WHAT YOU NEED TO DO: Your answer must be an exact copy of the lines below, from the first through the one with "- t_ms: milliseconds", with no pictures.

Dataset entries
━━━━━━━━
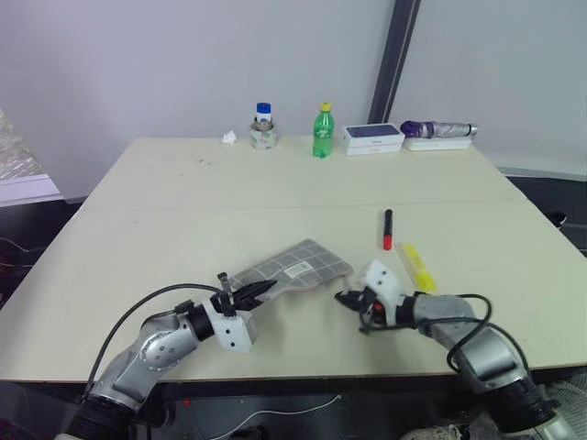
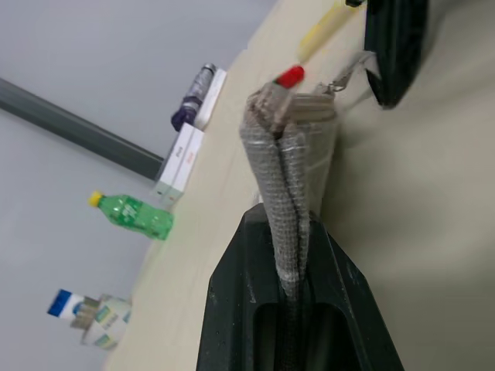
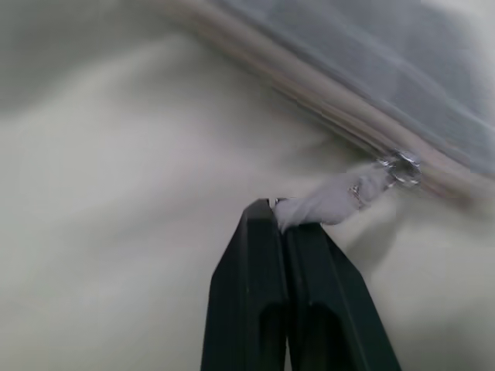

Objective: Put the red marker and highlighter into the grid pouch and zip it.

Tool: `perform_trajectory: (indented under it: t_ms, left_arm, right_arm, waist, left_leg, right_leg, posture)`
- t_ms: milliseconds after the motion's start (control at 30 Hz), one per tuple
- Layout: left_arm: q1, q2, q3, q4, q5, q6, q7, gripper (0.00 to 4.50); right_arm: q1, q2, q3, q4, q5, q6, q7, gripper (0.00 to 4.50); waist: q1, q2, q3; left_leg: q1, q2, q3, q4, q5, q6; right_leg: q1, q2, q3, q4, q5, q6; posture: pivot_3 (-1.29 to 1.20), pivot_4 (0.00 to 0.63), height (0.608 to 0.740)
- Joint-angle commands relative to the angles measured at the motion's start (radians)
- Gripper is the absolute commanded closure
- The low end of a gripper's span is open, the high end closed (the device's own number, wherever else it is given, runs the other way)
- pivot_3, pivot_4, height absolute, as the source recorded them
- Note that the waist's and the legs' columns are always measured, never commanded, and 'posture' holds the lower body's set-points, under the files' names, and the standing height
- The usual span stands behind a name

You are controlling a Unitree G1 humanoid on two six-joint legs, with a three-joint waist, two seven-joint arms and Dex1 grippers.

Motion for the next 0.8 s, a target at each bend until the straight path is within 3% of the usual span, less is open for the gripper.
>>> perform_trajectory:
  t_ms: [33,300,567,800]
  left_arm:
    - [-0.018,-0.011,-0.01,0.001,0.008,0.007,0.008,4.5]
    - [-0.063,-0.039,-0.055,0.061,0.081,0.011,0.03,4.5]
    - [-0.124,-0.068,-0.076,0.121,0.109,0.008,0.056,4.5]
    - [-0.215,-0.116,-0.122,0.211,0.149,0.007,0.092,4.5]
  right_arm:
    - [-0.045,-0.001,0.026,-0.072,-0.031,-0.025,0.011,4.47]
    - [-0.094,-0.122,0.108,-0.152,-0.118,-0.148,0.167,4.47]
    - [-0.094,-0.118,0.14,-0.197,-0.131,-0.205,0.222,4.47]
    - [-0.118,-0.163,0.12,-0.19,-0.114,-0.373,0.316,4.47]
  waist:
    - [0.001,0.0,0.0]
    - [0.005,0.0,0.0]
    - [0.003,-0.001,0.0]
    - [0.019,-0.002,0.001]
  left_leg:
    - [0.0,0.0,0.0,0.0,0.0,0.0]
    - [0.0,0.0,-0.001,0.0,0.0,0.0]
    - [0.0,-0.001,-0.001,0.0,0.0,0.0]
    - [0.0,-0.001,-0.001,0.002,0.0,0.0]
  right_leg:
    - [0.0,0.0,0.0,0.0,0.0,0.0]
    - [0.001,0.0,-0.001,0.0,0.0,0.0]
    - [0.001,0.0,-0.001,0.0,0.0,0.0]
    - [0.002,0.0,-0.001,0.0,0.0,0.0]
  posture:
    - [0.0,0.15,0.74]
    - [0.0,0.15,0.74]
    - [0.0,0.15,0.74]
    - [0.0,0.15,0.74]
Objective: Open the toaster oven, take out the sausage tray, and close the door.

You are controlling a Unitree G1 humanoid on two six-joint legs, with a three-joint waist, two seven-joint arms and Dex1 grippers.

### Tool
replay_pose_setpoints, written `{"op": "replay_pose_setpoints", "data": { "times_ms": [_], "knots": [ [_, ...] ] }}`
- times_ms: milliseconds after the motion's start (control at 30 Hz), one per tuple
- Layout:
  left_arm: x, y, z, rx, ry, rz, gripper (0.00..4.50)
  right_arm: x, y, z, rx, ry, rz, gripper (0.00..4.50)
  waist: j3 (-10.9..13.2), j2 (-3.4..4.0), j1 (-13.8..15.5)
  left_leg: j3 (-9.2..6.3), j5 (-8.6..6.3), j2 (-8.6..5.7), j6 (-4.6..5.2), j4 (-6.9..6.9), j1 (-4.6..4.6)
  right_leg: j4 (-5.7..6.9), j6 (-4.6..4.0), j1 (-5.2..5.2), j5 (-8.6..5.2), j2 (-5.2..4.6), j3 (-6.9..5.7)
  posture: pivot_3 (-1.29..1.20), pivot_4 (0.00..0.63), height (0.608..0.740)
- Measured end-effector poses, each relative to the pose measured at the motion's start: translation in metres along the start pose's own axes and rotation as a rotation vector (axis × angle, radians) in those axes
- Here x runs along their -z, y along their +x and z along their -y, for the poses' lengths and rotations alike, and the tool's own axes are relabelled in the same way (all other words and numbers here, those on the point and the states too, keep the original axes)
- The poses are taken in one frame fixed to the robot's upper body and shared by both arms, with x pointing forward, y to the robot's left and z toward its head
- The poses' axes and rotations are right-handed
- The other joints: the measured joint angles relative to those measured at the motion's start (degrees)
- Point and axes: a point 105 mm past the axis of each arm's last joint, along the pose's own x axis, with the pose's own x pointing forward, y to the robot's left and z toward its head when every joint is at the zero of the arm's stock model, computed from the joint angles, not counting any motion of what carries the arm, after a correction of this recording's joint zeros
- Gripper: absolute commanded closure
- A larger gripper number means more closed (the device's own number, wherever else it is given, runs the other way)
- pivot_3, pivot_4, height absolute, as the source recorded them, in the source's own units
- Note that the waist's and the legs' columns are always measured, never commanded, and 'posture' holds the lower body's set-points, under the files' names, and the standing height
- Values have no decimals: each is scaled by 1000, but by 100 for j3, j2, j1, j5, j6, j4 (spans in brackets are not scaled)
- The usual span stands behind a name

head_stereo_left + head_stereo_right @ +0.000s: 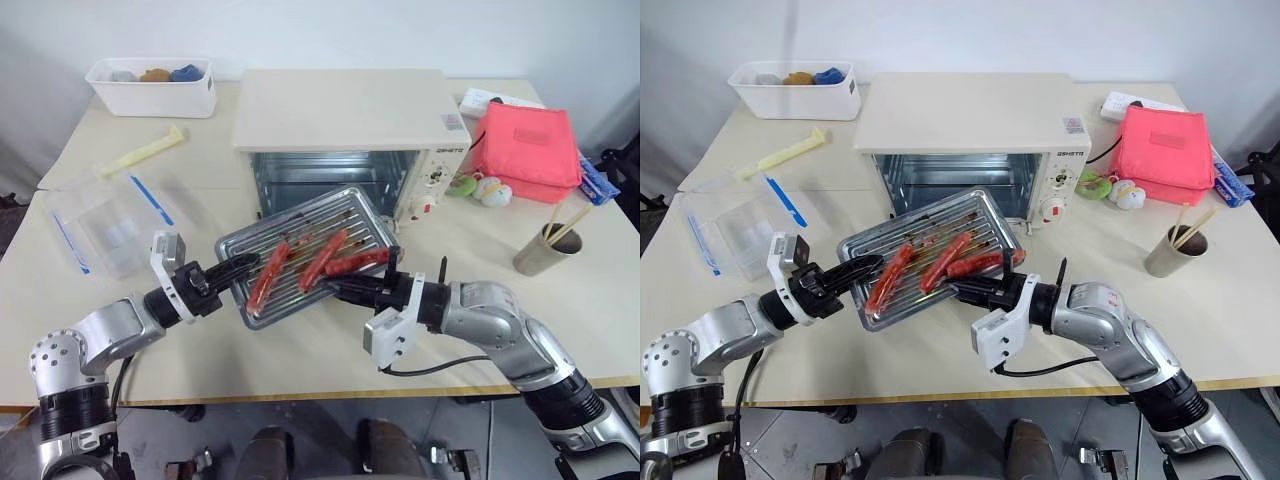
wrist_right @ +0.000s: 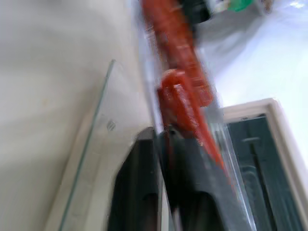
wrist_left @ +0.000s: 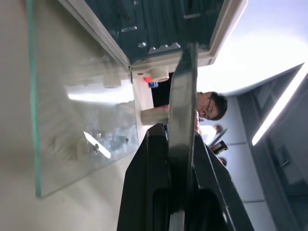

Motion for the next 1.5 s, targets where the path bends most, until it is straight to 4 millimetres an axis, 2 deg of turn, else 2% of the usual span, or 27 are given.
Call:
{"op": "replay_pose_setpoints", "data": {
  "times_ms": [133, 267, 300, 367, 500, 633, 733, 833, 967, 1000, 1100, 1367, 1500],
  "knots": [
    [2, -5, -12, -42, -56, 131, 4500, -2, -8, 8, 21, 140, 46, 1679, 0, -1, 17, 0, 0, -1, 0, 1, 0, -4, 0, 3, 0, -2, -1, 0, 150, 740],
    [6, -38, -16, -40, -69, 253, 4500, 2, -38, 1, -2, 406, 42, 213, -1, -3, 17, 1, -2, 1, 2, -8, -1, -10, -1, 3, 0, -1, -1, 0, 150, 740],
    [7, -46, -15, -33, -65, 274, 4500, 4, -45, -4, -19, 475, 31, 17, -2, -3, 15, 3, -2, 1, 2, -8, -1, -12, -1, 3, -1, 0, 0, 0, 150, 740],
    [13, -62, -13, -14, -61, 310, 4500, 11, -55, -7, -1, 588, 11, 17, -1, -3, 13, 7, -2, 4, 3, -4, -1, -23, -5, 10, -2, 2, 1, 0, 150, 740],
    [22, -100, -14, -14, -69, 434, 4500, 42, -84, 7, 171, 744, -94, 17, -2, -3, 20, 15, -5, 5, 9, 0, 15, -58, -15, 32, -8, 2, 6, 0, 150, 740],
    [32, -121, -16, -61, -79, 526, 4500, 68, -102, -1, 212, 870, -199, 941, -2, -2, 92, 4, -9, 4, 21, 0, 16, -87, -18, 49, -7, -6, 14, 0, 150, 740],
    [42, -131, -21, -75, -126, 653, 4500, 82, -118, -23, 159, 992, -279, 2001, -3, -1, 128, 7, -19, 7, 39, 1, 14, -110, -19, 57, -7, -12, 31, 0, 150, 740],
    [53, -144, -23, -70, -176, 852, 4500, 88, -122, -36, 118, 1078, -306, 3032, -4, 1, 121, 18, -28, 7, 55, 1, 22, -134, -16, 74, -5, -14, 39, 0, 150, 740],
    [61, -146, -25, -81, -222, 953, 4500, 101, -126, -54, 89, 1210, -362, 4337, -2, -1, 139, 25, -30, -4, 58, 5, 25, -151, -22, 81, 12, 0, 38, 0, 150, 740],
    [61, -143, -24, -67, -224, 960, 4500, 105, -127, -56, 93, 1228, -370, 4466, -2, -1, 146, 28, -30, -2, 58, 6, 24, -158, -23, 81, 18, 0, 39, 0, 150, 740],
    [59, -135, -20, -58, -225, 959, 4500, 112, -122, -60, 87, 1262, -364, 4466, -3, 0, 142, 33, -30, -2, 59, 7, 22, -174, -23, 82, 27, 2, 44, 0, 150, 740],
    [48, -131, -21, -66, -244, 1029, 4500, 115, -102, -69, 45, 1323, -220, 4466, -3, 1, 138, 33, -32, -2, 60, 6, 12, -195, -6, 82, 36, 8, 41, 0, 150, 740],
    [44, -134, -23, -79, -247, 1052, 4500, 113, -96, -61, 56, 1323, -170, 4466, -4, 1, 140, 34, -32, -2, 61, 9, 11, -195, -2, 82, 40, 9, 41, 0, 150, 740]
  ]
}}
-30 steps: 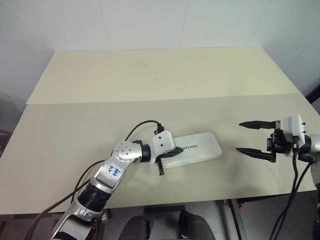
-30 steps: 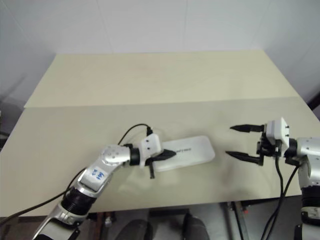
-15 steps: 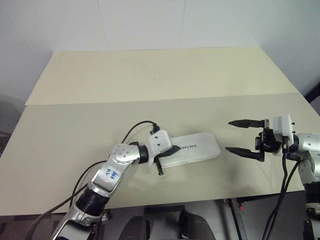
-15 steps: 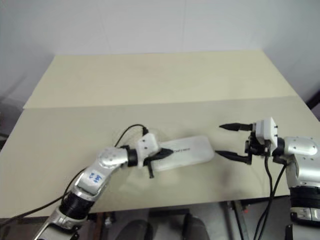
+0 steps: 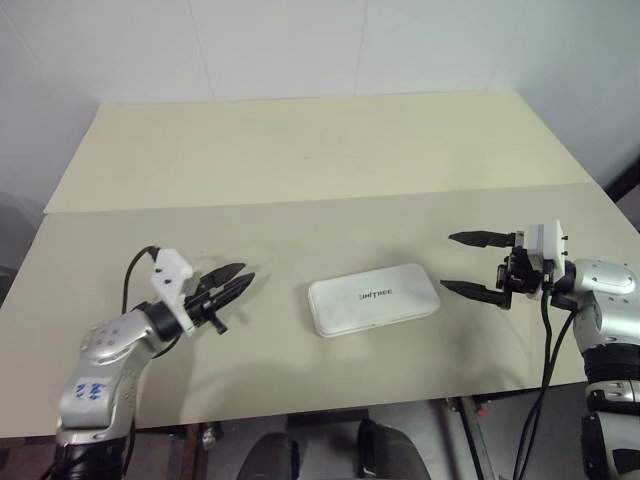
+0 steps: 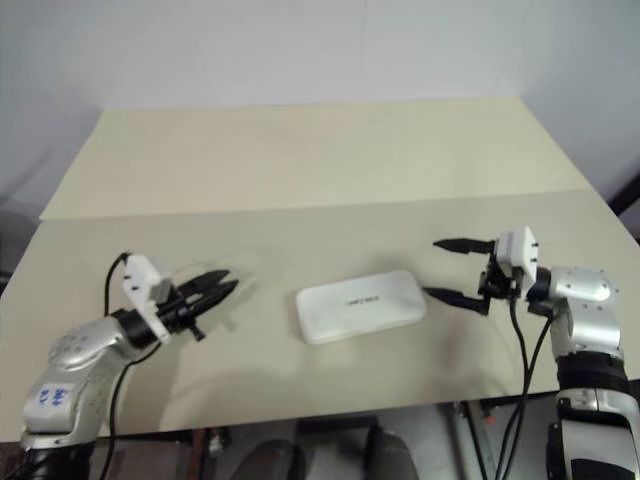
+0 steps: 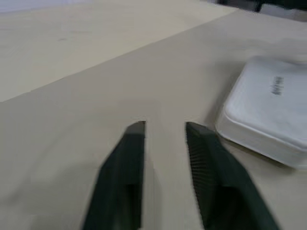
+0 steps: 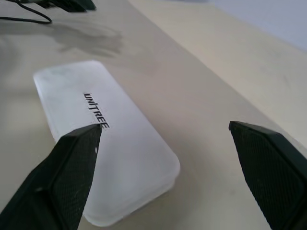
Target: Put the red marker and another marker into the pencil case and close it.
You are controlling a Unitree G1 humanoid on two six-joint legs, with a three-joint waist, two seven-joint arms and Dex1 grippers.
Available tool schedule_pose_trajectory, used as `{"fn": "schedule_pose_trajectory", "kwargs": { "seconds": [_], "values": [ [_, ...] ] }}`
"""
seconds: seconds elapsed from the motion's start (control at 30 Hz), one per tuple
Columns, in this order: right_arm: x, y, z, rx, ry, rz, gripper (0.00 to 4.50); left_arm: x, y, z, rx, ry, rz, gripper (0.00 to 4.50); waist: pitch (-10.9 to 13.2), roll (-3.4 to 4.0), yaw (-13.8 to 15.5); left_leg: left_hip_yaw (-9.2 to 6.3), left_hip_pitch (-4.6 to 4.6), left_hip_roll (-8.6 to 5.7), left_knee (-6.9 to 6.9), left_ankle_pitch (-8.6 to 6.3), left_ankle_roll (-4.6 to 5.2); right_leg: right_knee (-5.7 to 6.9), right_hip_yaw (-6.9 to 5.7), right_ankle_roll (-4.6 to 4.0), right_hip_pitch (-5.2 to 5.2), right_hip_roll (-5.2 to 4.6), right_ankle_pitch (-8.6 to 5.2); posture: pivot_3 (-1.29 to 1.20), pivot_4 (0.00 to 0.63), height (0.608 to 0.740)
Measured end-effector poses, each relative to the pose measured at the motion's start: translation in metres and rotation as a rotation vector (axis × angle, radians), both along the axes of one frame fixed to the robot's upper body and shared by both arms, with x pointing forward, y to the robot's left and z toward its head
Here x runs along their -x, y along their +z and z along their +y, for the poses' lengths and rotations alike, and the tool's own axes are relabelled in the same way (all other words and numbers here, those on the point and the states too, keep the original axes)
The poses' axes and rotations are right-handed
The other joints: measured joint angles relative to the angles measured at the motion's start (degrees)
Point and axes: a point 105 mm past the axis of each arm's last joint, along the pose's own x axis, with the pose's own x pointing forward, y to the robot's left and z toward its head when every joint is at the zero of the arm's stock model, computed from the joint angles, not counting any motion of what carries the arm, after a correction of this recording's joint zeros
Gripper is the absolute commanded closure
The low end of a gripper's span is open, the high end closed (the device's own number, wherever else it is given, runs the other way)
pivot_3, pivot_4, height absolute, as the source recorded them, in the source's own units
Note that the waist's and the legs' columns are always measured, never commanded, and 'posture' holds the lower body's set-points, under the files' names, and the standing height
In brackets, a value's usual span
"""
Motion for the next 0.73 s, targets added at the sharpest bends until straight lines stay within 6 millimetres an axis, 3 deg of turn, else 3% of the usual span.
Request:
{"fn": "schedule_pose_trajectory", "kwargs": {
  "seconds": [0.1,0.2,0.23,0.4,0.73],
  "values": [
    [-0.001,-0.007,-0.007,0.002,-0.027,0.017,0.0,0.02,-0.004,0.013,0.003,-0.01,0.008,1.19,0.02,0.03,-0.22,-0.01,-0.01,0.03,-0.04,-0.03,-0.02,-0.02,-0.05,-0.02,-0.03,0.01,-0.01,0.0,0.15,0.74],
    [-0.001,-0.009,-0.01,0.002,-0.037,0.02,0.0,0.027,0.001,0.013,0.017,-0.027,-0.011,0.17,0.03,0.04,0.11,-0.01,-0.01,0.02,-0.04,-0.03,-0.02,-0.03,-0.03,-0.02,0.0,0.01,-0.01,0.0,0.15,0.74],
    [-0.001,-0.009,-0.011,0.003,-0.04,0.02,0.0,0.027,0.004,0.012,0.015,-0.037,-0.022,0.04,0.03,0.04,0.15,0.0,-0.01,0.01,-0.04,-0.03,-0.02,-0.03,-0.03,-0.02,0.0,0.0,-0.01,0.0,0.15,0.74],
    [0.0,-0.005,-0.021,0.013,-0.07,0.015,0.0,0.026,0.009,0.01,0.01,-0.055,-0.051,0.04,0.02,0.04,0.0,0.06,0.05,0.06,-0.04,-0.02,-0.01,-0.01,0.0,-0.04,0.01,0.04,0.0,0.0,0.15,0.74],
    [0.025,-0.005,-0.041,0.011,-0.12,0.017,0.0,0.017,0.025,-0.004,-0.021,-0.124,-0.119,0.04,0.02,0.04,0.09,0.19,0.03,0.07,-0.08,-0.04,0.03,-0.02,-0.03,-0.03,-0.02,0.05,0.0,0.0,0.15,0.74]
  ]
}}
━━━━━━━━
ANSWER TO THE PROBLEM:
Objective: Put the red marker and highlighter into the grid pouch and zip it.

Tool: `perform_trajectory: (indented under it: t_ms, left_arm, right_arm, waist, left_leg, right_leg, posture)`
- t_ms: milliseconds after the motion's start (control at 30 Hz), one per tuple

This answer is now finished.